J.S. : «Au contraire, c’est la richesse de la Mini. Au départ, la plus jeune aura 18 ans et le plus âgé 64 ans. Cette diversité est une vraie richesse. Maintenant pour un directeur de course cela peut devenir compliqué car au Marin les arrivées peuvent s’échelonner durant dix jours sur une étape qui se boucle en moins de quinze pour les premiers. Les compétences des skippers sont différentes. Les bateaux aussi. Mais je sais que chacun aura bataillé. C’est une véritable régate, pas un rallye.»

Pourrait-on comparer la Mini Transat La Boulangère à une cyclosportive, épreuve cycliste où se côtoient pros et amateurs ?

J.S. : «Oui, clairement. Et comme pour une cyclo-sportive avec beaucoup de dénivelé on ne vient pas pour participer à la Mini Transat La Boulangère en touriste. D’une part, le processus pour se qualifier est très exigeant, comme avoir réalisé au moins 1.500 milles en course [2.800 kilomètres] sans avoir abandonné. Il faut un niveau minimum requis, ne serait-ce que pour des soucis de sécurité. Ceux qui vont traverser l’océan en course doivent être de bons marins. N’importe quel rêveur ne peut pas venir. C’est une course, mais chacun régate à son niveau. A la fin, à l’arrivée, il n’y a que des gagnants car chacun aura donné le meilleur de soi même, et c’est ça que j’aime bien.»

Quel est le budget de l’édition 2019 de la Mini Transat La Boulangère ?

J.S.: «En cash, il s’élève à 800.000 euros. Maintenant, en valorisant les apports en nature, comme ceux de la Ville de la Rochelle qui nous met à disposition le port, de Las Palmas aux Canaries qui nous loge, ou au Marin, en Martinique, à l’arrivée, on atteint un budget de 1,5 million d’euros.»

Est-ce difficile de boucler ce budget ?

J.S.: «Ça a été le cas il y a deux ans. Heureusement, nous avons un partenaire titre, La Boulangère, qui nous apporte un bon gros tiers de nos ressources. Globalement, le budget est constitué d’un tiers venant des collectivités territoriales, un tiers de notre partenaire principal et un tiers des inscriptions des concurrents et des autres partenaires privés.»

Avez-vous mesuré les retombées de l’événement ?

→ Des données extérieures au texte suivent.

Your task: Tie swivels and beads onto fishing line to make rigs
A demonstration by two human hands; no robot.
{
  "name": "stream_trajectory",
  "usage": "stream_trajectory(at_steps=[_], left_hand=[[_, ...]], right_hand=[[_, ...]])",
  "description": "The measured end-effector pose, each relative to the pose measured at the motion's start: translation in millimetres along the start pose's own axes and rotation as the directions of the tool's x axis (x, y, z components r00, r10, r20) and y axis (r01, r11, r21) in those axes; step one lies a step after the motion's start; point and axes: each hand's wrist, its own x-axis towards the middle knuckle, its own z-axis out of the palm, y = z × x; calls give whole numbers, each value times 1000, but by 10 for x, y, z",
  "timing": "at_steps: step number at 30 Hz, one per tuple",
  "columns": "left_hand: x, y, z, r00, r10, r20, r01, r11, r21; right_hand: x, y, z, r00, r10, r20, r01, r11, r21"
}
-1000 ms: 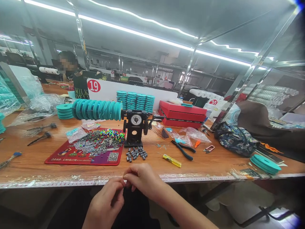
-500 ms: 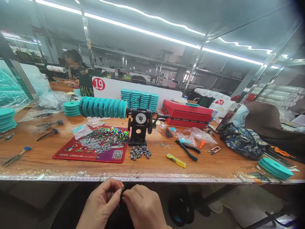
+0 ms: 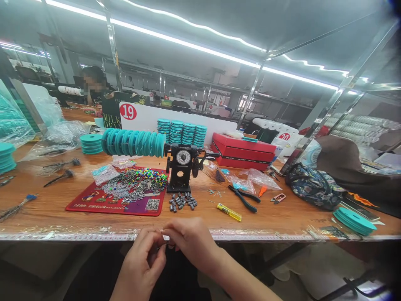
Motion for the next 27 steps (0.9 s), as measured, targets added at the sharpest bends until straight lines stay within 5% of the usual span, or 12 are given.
stream_trajectory(at_steps=[4, 8, 10, 12, 14, 15, 19, 22, 24, 27], left_hand=[[-19, -77, 107, 943, 301, -142, -274, 944, 182], [-42, -131, 138, 896, 414, -162, -374, 898, 230], [-73, -108, 99, 960, 254, -118, -237, 961, 143], [-114, -69, 41, 998, -62, -24, 61, 998, -29], [-150, -33, -16, 927, -351, 130, 372, 904, -211], [-161, -19, -37, 882, -430, 192, 469, 838, -280], [-148, 20, -63, 792, -548, 270, 604, 636, -480], [-122, 31, -64, 764, -577, 288, 625, 554, -550], [-122, 20, -74, 772, -557, 306, 620, 555, -554], [-149, -22, -96, 821, -502, 274, 567, 658, -495]], right_hand=[[69, 47, -43, 950, 209, 231, -278, 905, 323], [124, 85, -73, 908, 214, 360, -342, 876, 340], [87, 32, -108, 936, 212, 281, -287, 922, 259], [-20, -65, -128, 983, 185, 16, -186, 981, 59], [-172, -162, -88, 962, 90, -258, -127, 983, -133], [-248, -198, -38, 954, 55, -294, -103, 984, -148], [-418, -221, 283, 967, 223, -124, -212, 973, 95], [-419, -188, 447, 931, 357, 77, -360, 859, 363], [-420, -167, 469, 962, 265, 64, -269, 884, 383], [-449, -130, 444, 988, -7, -154, 31, 988, 149]])
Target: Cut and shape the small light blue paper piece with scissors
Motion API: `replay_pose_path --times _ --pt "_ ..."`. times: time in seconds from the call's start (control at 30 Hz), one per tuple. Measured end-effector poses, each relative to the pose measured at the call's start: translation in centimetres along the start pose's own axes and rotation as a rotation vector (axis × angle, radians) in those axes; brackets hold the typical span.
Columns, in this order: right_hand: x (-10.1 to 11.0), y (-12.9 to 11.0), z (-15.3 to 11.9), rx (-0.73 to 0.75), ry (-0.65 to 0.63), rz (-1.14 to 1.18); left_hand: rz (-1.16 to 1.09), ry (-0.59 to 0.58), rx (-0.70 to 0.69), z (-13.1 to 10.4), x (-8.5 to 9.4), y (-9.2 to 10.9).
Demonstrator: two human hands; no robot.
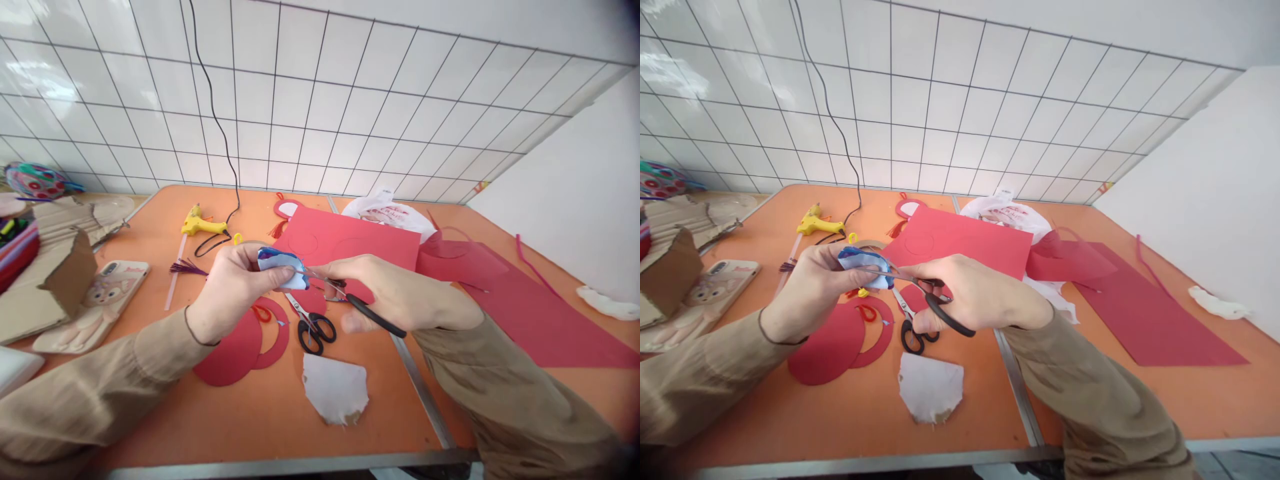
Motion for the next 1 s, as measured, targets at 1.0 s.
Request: replay_pose_path --times 1.0 --pt "-1.8 1.1 0.4 -0.165 -0.165 0.171 -0.058 0.012 0.078 -0.1 -0.1 -0.9"
Point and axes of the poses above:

J.S.: «Il y a deux ans, Kantar nous fait une étude sur la somme des retombées médias de la course, mais rien n’a été valorisé. Les dirigeants de notre partenaire principal, La Boulangère, qui nous a accompagné sur deux éditions, sont des gens raisonnables. S’ils poursuivent ce sera parce que globalement cela leur va bien. Pour les collectivités, c’est pareil. Chacun a ses objectifs : La Rochelle souhaite développer le nautisme, Las Palmas a envie de s’ouvrir sur la mer et d’emmener sa population sur l’eau, Le Marin cherche la notoriété. Ils trouvent tous leur intérêt avec la course.»

Quels sont les montants des primes pour les premiers ?

J.S.: «Oh la la, pas un centime ! C’est inscrit dans les règles de la classe : que des récompenses en nature. Les vainqueurs remporteront une coupe et tous auront droit à une chaleureuse poignée de main

© SportBusiness.Club. Septembre 2019


La 22e édition de la Mini Transat La Boulangère s’élancera le 22 septembre à 14h15 de La Rochelle. Première étape pour les 90 bateaux engagés : Las Palmas sur l’ile de Grande Canarie. Puis, le 2 novembre, nouveau départ pour la flotte, et les rescapés du premier volet, direction Le Marin en Martinique où sera jugé l’arrivée finale. Les skippers embarquent en solitaire sur des Mini 6.50, des monocoques de… 6,50 mètres de long. L’inscription à la Mini Transat La Boulangère coûte 2.500 euros. Il comprend deux radios à embarquer uniquement destinées à communiquer avec l’organisation. Les positions des bateaux ne sont jamais dévoilées à l’extérieur.